While knowledge of the intersection between advanced technology and the drivers (and impacts) of planetary threats holds tremendous promise in helping policymakers anticipate future risks to develop scenarios to test the possible effects of different policies and decisions (Foray and Grübler 1996; Jaffe et al. 2002), CTA must include sociotechnical critique in the design, development, and implementation phase so that policy informs the dynamics between emerging and advanced technologies and governance structures (Jaffe et al. 2003). Relying on Canadian examples of green governance, we examine the social and political shaping of a range of technologies and take into account the coproduction of these technologies and its effects on society.
The distribution of new technologies in society is uneven at best: it is often beyond the reach of nonexperts and pertinent rights-holders in many jurisdictions, including compliance and enforcement bodies. This is especially so with regard to the transfer and adaptation of environmentally sound technologies (ESTs). As the 1992 Rio Declaration reminds us, nation-states should cooperate “… by enhancing the development, adaptation, diffusion, and transfer of technologies, including new and innovative technologies” (Rio Declaration on Environment and Development 1992: 366). International and transnational CTA is needed to strengthen various environmental governance efforts. While this is desirable, it may also be implausible, forcing sectors to seek alternative forms of regulation and governance, which, in turn, raises ethical considerations. How do we ensure environmentally sound governance of advanced technologies (what we conceptualize as “green governance” of new and emerging tech), so that we may achieve the 2030 Sustainable Development Goals? Such analysis is, in turn, the topic of this perspective article as we draw upon examples of the Canadian technology–environmental policy nexus.
As AI, soil, water, and air sensors, satellites, and drones equipped with sensors and cameras (Kloppenburg et al. 2022) support green governance and help achieve sustainability goals, it is important to find ways of proactively limiting or eliminating the detrimental social impacts associated with these advanced technologies that occur through algorithmic bias, misunderstanding, unaccountability and, of course, the expansion of surveillance and infringement of civil liberties. It is quite clear that the global governance of climate change will involve the use of advanced technologies as a way of mitigating the consequences of the planetary crisis unfolding before us. However, at the present time, countries are in no way united about the best path forward. During the negotiations leading up to the 2015 Paris Agreement, disagreement between industrialized and developing countries over policy direction and options occurred, raising purposeful questions about the power imbalances in the EST trades, as well as problems surrounding their privatization.

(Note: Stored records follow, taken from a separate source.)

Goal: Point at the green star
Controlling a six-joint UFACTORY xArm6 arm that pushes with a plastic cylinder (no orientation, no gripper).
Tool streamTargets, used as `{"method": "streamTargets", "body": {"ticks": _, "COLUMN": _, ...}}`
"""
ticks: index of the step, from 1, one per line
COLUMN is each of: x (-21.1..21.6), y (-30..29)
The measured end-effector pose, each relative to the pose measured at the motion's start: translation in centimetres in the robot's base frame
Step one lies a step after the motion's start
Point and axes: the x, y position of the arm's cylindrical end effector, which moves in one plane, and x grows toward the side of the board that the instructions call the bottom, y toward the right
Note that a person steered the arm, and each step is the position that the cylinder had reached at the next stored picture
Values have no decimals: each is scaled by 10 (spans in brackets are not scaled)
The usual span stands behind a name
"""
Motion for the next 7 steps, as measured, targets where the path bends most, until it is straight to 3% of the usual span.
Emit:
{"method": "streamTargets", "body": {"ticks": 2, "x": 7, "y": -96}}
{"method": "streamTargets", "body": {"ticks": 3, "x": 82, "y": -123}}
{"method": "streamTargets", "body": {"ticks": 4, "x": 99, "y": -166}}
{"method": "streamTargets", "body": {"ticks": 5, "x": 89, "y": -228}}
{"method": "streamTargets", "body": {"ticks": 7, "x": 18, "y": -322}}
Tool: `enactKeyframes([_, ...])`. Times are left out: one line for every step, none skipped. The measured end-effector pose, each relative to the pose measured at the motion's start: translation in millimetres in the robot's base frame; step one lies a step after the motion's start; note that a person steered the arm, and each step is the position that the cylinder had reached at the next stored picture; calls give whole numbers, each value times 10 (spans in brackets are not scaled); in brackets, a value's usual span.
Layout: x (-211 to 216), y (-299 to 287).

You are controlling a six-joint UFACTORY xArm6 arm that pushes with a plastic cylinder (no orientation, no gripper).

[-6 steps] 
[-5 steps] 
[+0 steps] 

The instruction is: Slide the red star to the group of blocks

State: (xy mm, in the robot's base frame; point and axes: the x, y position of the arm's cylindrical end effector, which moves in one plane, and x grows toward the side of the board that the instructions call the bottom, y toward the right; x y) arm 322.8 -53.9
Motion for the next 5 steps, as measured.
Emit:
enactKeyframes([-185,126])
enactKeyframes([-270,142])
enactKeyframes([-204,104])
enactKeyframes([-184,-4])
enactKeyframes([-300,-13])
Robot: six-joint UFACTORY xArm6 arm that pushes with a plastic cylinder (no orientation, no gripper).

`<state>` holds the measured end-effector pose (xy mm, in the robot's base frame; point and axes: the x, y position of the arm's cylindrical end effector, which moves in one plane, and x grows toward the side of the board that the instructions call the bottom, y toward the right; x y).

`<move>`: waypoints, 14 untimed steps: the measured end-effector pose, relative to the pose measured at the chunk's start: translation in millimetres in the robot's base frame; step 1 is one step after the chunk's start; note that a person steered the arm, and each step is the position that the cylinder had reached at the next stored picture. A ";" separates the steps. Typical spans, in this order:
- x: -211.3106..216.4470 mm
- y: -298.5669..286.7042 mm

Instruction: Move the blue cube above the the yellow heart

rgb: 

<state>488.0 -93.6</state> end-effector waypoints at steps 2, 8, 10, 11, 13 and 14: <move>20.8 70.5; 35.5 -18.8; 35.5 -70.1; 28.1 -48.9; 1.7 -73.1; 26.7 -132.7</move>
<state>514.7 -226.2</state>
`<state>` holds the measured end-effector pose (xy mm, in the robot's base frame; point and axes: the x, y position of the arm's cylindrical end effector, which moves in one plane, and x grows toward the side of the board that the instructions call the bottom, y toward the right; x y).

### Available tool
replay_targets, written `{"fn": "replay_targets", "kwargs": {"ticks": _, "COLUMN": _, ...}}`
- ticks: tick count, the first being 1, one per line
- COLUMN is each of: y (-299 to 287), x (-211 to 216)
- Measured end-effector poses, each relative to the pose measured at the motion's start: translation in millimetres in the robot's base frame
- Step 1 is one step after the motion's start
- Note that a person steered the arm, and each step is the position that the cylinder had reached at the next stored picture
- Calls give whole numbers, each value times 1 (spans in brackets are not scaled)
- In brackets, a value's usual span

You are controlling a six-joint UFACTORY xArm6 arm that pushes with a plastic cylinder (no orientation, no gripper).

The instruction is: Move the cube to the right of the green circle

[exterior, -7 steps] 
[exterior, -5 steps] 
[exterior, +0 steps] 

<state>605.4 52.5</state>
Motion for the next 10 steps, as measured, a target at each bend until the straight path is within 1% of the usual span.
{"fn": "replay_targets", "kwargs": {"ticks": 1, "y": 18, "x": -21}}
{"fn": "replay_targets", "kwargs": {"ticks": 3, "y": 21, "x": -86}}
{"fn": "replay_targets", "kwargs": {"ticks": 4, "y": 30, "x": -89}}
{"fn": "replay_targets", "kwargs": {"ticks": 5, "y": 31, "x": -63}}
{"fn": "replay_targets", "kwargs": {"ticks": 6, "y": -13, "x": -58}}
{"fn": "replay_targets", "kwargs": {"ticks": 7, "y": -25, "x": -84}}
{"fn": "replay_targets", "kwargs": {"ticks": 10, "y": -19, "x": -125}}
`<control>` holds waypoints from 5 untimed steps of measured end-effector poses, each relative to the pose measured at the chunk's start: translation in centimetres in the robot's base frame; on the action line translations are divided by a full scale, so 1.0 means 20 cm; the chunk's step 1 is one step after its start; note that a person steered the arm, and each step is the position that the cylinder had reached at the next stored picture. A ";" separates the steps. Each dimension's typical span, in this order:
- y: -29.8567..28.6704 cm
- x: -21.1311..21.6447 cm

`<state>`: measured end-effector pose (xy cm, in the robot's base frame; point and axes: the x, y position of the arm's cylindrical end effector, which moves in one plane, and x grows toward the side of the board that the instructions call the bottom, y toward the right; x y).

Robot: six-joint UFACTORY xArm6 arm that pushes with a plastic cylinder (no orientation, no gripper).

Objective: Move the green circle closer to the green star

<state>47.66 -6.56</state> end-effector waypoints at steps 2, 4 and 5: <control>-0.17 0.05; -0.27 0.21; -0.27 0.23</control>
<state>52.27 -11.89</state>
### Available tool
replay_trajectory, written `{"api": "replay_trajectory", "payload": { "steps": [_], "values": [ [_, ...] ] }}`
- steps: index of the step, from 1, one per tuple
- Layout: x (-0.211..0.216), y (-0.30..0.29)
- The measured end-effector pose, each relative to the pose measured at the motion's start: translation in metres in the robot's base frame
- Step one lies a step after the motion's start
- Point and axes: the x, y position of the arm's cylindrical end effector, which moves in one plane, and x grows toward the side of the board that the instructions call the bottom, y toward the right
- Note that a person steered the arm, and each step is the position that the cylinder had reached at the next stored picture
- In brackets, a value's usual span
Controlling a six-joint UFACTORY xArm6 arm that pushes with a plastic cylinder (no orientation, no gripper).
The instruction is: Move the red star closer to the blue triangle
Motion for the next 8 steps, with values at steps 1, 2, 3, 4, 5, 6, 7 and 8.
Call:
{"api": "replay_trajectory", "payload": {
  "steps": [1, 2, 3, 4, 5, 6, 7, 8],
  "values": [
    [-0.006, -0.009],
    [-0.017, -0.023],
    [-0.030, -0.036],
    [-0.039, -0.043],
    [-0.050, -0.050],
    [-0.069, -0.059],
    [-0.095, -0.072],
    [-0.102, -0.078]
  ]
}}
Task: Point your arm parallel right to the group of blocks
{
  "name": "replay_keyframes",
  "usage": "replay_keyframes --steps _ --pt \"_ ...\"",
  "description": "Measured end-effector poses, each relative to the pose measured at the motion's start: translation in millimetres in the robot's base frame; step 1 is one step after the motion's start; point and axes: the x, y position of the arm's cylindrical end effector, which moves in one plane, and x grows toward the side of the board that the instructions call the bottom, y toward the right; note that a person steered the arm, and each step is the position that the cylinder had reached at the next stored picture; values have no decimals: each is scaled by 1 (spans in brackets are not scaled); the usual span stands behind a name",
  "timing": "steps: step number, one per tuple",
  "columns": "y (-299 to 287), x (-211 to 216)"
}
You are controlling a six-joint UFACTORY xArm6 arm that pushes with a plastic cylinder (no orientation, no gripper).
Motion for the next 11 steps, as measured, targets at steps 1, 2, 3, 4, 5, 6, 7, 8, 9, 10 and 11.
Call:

It is our contention that the absence of a genuinely global or transnational CTA framework for green governance will inhibit the efficient adaptation of ESTs and hinder the prospect of bringing forth sociotechnological changes that could help us effectively respond to biodiversity loss, climate change, pollution, ecosystem health, and resource depletion. While we recognize that ESTs are in themselves not a panacea for all of the world’s environmental problems, we believe that ESTs, when developed, designed, and used appropriately, can do some good. Advanced technologies are contradictory: they can harm, help, and hinder and advance the pursuit and achievement of environmental sustainability. If not for the historical development and diffusion of techno-social systems powered by energy sources whose use drove up carbon emissions, we would not have the Anthropocene. However, at the present time, advanced technologies through a CTA lens can support green governance measures to identify and assess the Anthropocentric consequences, and help us imagine new practices for adapting to or mitigating these impacts.
If used well, advanced technologies for green governance can improve public safety by safeguarding resources, aiding in the gathering and analysis of evidence about those responsible for environmental harm, and enhancing enforcement and management strategies. However, environmental law enforcement agencies may be slow to adopt and implement said technologies, as they lack guidance via appropriate policy responses. Like many public entities, they grapple with a wide range of political prerogatives, fiscal constraints, and institutional inertia when determining which technologies may be most appropriate and cost-effective for their compliance and enforcement practices (Nakashima 2014). Technology is additional to existing systems and can replace the current system (often with conflict), and can be added into the current works, which can result in less effective solutions. Law enforcement with regard to the efficient and effective adoption and use of new technologies is by no means a new issue (Timberg 2014). Near the close of the 20th century, concerns were raised that the diffusion of new internet and ICTs would hamper law enforcement’s ability to investigate crime (Swire and Ahmad 2011). This ignited the “going dark” debate, which entailed questions about law enforcement’s ability to intercept and monitor real-time online communications and was concerned with how officers could operate within electronic surveillance laws and conduct court-mandated surveillance of digital communications (Finklea 2015). How might such questions be addressed in the global green governance context, where law enforcement struggles to define and adapt best practices for investigating the proliferation of cyber poaching or using drones to facilitate the illegal wildlife trade?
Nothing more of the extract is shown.